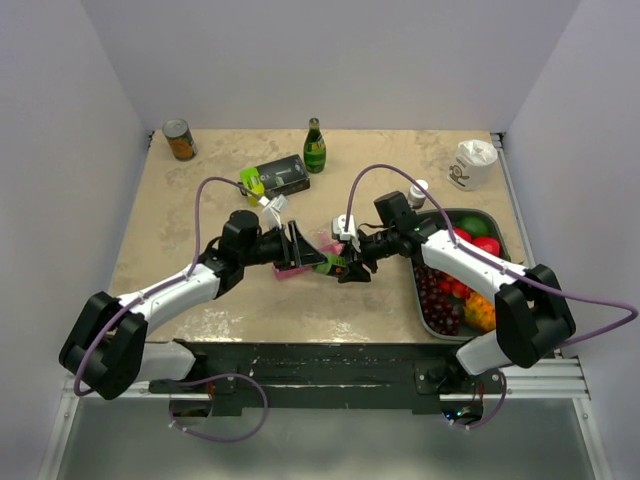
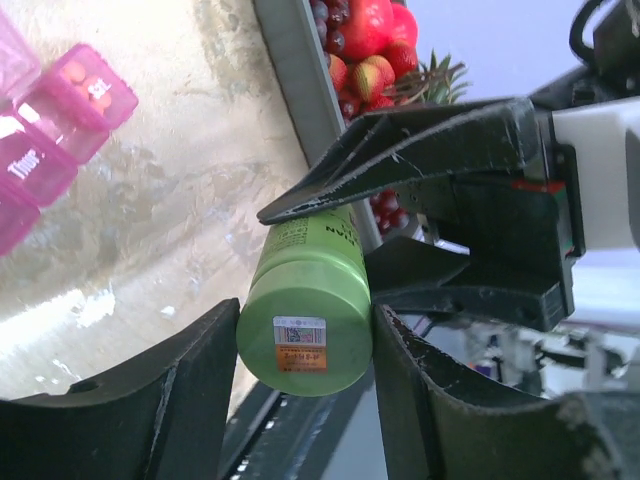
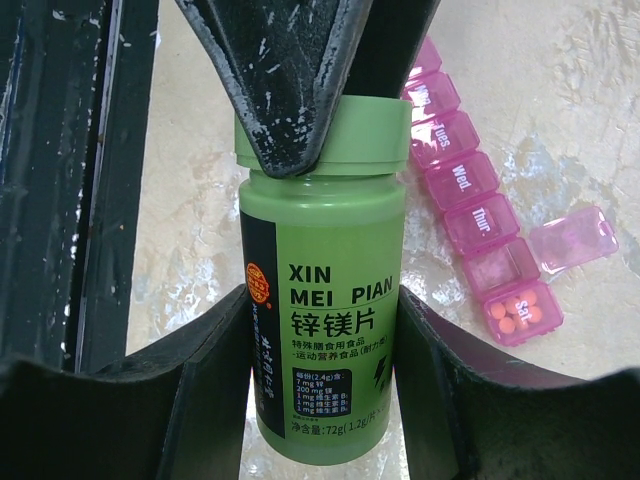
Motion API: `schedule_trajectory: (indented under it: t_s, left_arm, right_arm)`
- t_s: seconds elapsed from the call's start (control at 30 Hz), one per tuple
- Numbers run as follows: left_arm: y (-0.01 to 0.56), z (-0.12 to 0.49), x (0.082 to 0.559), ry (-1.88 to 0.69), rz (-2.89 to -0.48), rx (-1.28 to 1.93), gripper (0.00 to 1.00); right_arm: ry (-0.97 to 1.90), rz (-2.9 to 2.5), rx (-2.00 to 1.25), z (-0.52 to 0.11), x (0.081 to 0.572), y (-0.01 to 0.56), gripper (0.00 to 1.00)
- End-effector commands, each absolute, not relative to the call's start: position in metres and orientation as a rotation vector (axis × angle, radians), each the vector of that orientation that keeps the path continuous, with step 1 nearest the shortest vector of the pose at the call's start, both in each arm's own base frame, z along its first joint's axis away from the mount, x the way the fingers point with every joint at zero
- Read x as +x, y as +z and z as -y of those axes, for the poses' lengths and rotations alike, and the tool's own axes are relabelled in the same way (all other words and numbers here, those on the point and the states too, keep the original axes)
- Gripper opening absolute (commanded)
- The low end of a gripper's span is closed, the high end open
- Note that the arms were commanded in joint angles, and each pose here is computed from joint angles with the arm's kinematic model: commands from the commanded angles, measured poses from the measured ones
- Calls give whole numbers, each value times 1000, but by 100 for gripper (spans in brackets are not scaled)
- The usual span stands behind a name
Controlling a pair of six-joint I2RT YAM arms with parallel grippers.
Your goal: Sort the pills into containers
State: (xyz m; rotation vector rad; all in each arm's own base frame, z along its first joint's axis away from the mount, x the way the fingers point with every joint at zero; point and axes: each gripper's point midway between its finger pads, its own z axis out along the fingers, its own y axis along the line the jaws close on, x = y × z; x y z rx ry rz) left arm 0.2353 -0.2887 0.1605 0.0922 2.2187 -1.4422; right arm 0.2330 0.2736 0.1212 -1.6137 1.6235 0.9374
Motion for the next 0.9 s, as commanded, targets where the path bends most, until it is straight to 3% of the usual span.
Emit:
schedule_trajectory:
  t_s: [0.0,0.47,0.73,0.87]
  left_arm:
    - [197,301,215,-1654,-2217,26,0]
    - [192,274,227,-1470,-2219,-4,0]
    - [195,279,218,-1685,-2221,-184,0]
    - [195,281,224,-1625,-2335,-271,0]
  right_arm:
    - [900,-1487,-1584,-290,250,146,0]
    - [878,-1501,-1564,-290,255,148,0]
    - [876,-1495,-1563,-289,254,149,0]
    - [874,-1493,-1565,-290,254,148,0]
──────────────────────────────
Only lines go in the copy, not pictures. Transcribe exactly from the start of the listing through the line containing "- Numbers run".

Motion API: `schedule_trajectory: (indented under it: t_s, left_arm, right_arm)`
- t_s: seconds elapsed from the call's start (control at 30 Hz), one per tuple
- Numbers run as follows: left_arm: y (-0.01 to 0.56), z (-0.12 to 0.49), x (0.082 to 0.559), ry (-1.88 to 0.69), rz (-2.89 to -0.48), rx (-1.28 to 1.93), gripper (0.00 to 1.00); right_arm: ry (-0.97 to 1.90), rz (-2.9 to 2.5), rx (-2.00 to 1.25), z (-0.52 to 0.11), x (0.081 to 0.572), y (-0.01 to 0.56), gripper (0.00 to 1.00)

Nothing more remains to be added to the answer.